Many people believe that the Supreme Being (God) created the World and the Universe. We cannot proof that, but even the most religious creatures cannot deny that, when it comes to Holland (the Netherlands), God stopped to finish the job. There were some major Middle-European rivers that ended in a delta where we now find the North Sea. There was mud, there were swamps and men had to finish the work by themselves to turn that into land on which you can live. The Dutch designed their land. They had to invent dikes, canals and polders before they could keep their feet dry.
So Design is a true Dutch activity – otherwise there were simply no Dutch. It is a small country and nevertheless it once was a real world power, sailing all seas and building their capital on trade. It was at the same time also a great country of the world’s most famous painters and scientists, map-makers and book printers.

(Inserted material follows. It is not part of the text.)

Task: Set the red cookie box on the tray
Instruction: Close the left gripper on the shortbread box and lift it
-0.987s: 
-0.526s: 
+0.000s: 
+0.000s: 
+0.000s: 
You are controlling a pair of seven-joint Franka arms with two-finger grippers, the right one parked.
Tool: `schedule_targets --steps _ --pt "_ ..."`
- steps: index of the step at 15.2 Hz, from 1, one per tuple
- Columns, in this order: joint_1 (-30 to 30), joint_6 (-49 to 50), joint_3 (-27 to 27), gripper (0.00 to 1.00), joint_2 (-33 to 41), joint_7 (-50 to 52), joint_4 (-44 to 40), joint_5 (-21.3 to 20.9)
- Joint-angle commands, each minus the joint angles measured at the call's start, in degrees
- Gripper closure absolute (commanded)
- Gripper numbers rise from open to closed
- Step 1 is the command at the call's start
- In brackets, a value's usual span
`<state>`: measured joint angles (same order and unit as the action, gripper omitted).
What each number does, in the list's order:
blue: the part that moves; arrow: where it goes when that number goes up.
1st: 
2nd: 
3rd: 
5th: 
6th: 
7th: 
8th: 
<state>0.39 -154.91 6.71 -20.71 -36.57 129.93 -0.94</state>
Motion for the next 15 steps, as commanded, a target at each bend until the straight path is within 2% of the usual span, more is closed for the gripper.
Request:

Now let’s look at graphic design. It didn’t really exist in the 17th century, Holland’s Golden Age. Yes, there were excellent cartographers and type cutters such as Johan Enschede and Plantijn. But graphic design is so much more. At the beginning of the 20th century architects designed books, calendars, even postage stamps, letterheads and such, as they also drew interiors, furniture and lamps. Some of these architects began to spend more and more time on graphic and product design. Holland had it’s own kind of constructivists Gerrit Rietveld and Bart van der Leck, who – back in 1917 – formed with others the De Stijl group. A more romantic counterpart was the Amsterdam School: once more with architects in command Wijdeveld.

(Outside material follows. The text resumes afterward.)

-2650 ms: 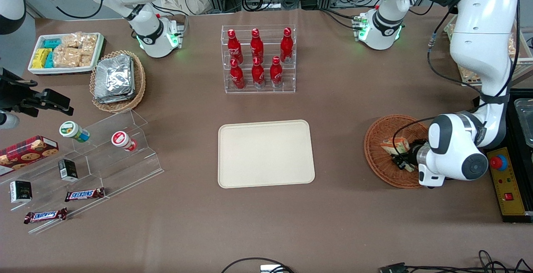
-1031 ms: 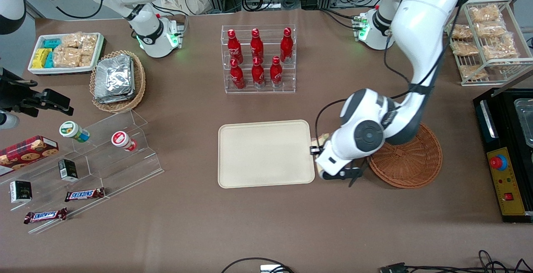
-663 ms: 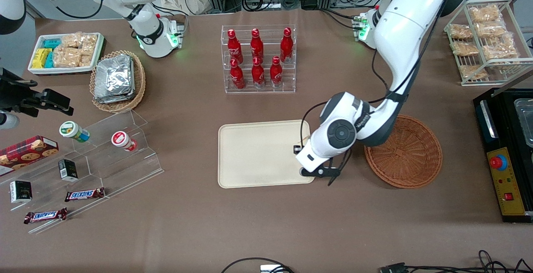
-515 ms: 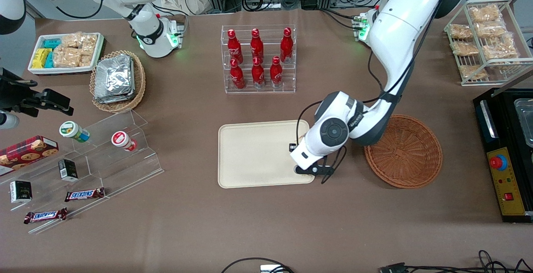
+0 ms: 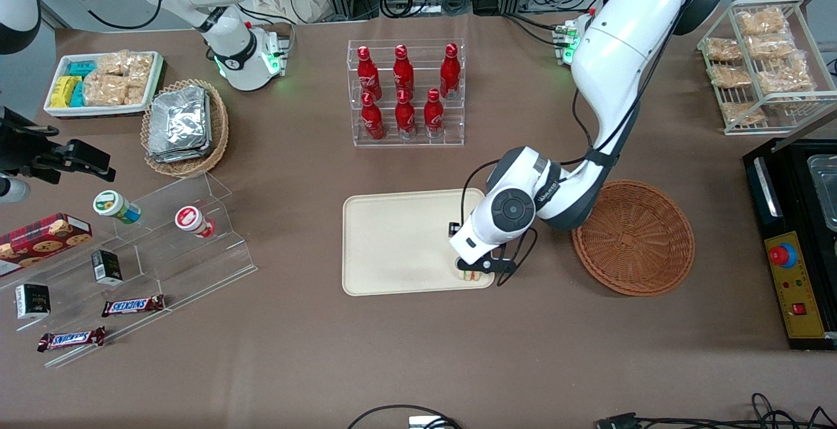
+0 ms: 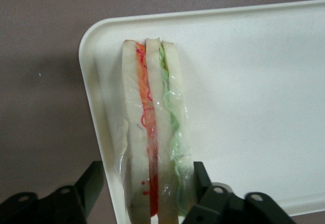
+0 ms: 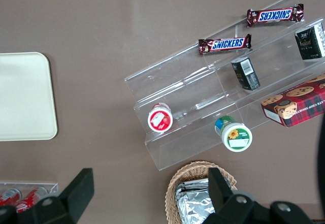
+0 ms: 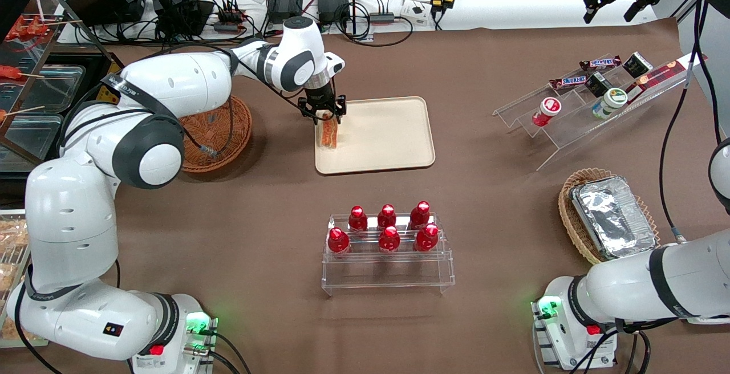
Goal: Place sandwich from basket to tray
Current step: 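Lower the sandwich onto the tray and open the left gripper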
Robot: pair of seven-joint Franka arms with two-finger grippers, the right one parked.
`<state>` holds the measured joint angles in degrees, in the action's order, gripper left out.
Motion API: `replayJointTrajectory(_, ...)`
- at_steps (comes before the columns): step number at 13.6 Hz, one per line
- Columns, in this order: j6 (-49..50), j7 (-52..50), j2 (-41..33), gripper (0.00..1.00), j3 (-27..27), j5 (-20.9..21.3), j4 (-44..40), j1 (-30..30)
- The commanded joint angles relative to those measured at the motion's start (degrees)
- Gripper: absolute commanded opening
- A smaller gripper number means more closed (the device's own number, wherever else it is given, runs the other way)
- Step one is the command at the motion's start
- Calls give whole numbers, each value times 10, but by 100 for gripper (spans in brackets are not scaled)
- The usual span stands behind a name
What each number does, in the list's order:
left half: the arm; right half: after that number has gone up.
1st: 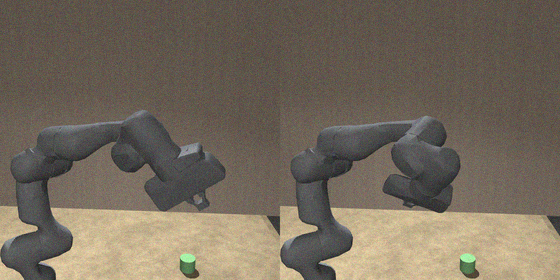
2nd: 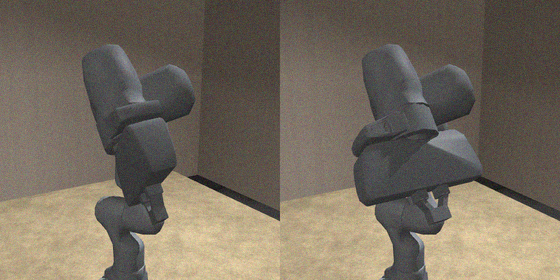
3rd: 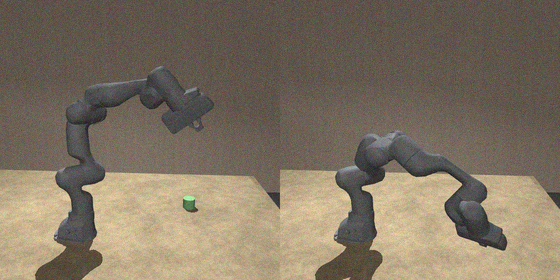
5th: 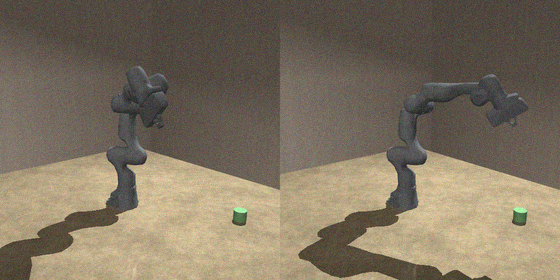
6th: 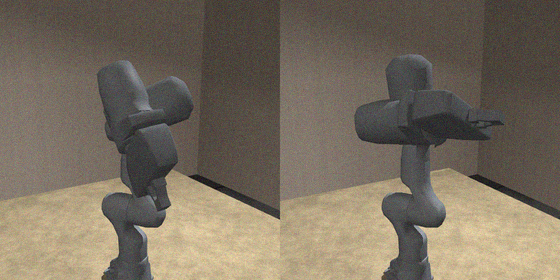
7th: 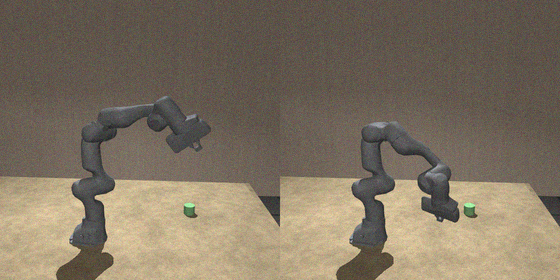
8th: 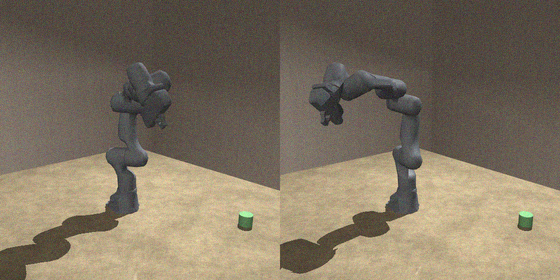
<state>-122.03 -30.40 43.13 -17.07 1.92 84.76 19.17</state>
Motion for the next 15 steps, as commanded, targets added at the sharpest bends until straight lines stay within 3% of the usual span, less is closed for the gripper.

A real breakthrough came with Piet Zwart, Paul Schuitema and Gerrit Kiljan. Although also with a background in architecture, they pioneered in graphic design, choosing for sans-serif typefaces, often with diagonal lines, playing with type material, a-symmetric layouts. Like Al Lissitzky they
worked with their own photography (and photograms), mainly because the professional photographers of the time didn’t make the kind of images they wanted. Theirs are the world’s first postage stamps with photomontages.
The 30’s were mainly the period during which the future Dutch graphic heroes went to Bauhaus-related academies. During the war years 40-45 several Dutch designers worked for the Resistance, forging documents, stamps and food-coupons (Dick Elffers, Otto Treumann, Jan Bons a. o.). Printer/artist/designer Hendrik Werkman was executed by the Germans only few days before the liberation in May ’45.

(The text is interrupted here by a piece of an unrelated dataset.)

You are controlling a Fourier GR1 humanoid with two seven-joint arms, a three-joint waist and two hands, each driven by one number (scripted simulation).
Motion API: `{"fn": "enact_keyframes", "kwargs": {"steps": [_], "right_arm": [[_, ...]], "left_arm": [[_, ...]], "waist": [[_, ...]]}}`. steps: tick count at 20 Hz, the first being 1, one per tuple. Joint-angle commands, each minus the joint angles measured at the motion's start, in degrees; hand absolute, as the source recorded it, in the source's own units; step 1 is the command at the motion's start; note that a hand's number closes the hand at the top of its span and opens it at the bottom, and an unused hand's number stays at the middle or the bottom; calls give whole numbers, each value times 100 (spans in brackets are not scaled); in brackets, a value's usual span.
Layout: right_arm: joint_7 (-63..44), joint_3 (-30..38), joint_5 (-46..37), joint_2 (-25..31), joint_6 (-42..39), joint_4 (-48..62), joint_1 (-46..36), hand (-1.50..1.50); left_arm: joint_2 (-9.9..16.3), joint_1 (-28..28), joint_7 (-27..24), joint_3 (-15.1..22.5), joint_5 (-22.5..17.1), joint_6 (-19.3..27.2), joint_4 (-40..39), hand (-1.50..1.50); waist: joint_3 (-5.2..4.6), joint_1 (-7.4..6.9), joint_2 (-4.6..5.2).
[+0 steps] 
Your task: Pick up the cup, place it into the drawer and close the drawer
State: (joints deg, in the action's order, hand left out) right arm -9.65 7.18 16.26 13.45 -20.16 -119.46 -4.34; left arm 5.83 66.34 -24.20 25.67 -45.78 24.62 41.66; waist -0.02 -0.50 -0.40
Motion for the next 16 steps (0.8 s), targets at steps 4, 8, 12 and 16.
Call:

During WW2 a group of designers had prepared the structure for the post-war professional organization. Willem Sandberg, who became the director of the famous Amsterdam Stedelijk Museum of modern art, was one of them. The policy of his museum was an effective stimulus for the then still small group of graphic designers in the early years after the war. The organization, called GKf, developed over the years to its present unique format: BNO is now representing a broad field of design disciplines with numerous members. BNO is active in seminars, permanent education, exhibitions and publications. Within Icograda and AGI the Dutch played a strong stimulating role.
The professionalization of graphic design went quite fast. The old craft got rapidly ‘wings’.